## EXERCISE BRIEF
Whenever the word "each" shows up in a line of the data, copy that line.

## DATASET CONTENT

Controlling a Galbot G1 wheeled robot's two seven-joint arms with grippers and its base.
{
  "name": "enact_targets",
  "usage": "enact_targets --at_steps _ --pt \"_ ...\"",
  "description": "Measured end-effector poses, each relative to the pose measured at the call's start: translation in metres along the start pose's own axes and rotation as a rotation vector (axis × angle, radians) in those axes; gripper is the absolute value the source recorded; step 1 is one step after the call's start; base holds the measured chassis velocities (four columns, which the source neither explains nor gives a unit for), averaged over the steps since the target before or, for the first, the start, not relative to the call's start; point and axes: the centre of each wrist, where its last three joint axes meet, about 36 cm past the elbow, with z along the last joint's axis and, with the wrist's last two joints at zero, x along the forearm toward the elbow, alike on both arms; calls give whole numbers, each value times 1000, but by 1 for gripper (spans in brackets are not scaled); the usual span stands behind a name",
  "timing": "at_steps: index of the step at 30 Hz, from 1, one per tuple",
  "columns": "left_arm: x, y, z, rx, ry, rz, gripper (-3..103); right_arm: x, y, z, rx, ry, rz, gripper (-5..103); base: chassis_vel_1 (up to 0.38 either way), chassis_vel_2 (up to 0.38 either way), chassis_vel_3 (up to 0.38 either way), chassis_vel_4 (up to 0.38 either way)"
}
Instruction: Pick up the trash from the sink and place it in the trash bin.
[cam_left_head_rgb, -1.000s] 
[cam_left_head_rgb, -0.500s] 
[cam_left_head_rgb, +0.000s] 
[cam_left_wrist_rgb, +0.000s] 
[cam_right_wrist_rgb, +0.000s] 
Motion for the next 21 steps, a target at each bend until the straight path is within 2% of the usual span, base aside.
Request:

## ANSWER SPACE
  "description": "Measured end-effector poses, each relative to the pose measured at the call's start: translation in metres along the start pose's own axes and rotation as a rotation vector (axis × angle, radians) in those axes; gripper is the absolute value the source recorded; step 1 is one step after the call's start; base holds the measured chassis velocities (four columns, which the source neither explains nor gives a unit for), averaged over the steps since the target before or, for the first, the start, not relative to the call's start; point and axes: the centre of each wrist, where its last three joint axes meet, about 36 cm past the elbow, with z along the last joint's axis and, with the wrist's last two joints at zero, x along the forearm toward the elbow, alike on both arms; calls give whole numbers, each value times 1000, but by 1 for gripper (spans in brackets are not scaled); the usual span stands behind a name",
Motion for the next 21 steps, a target at each bend until the straight path is within 2% of the usual span, base aside.

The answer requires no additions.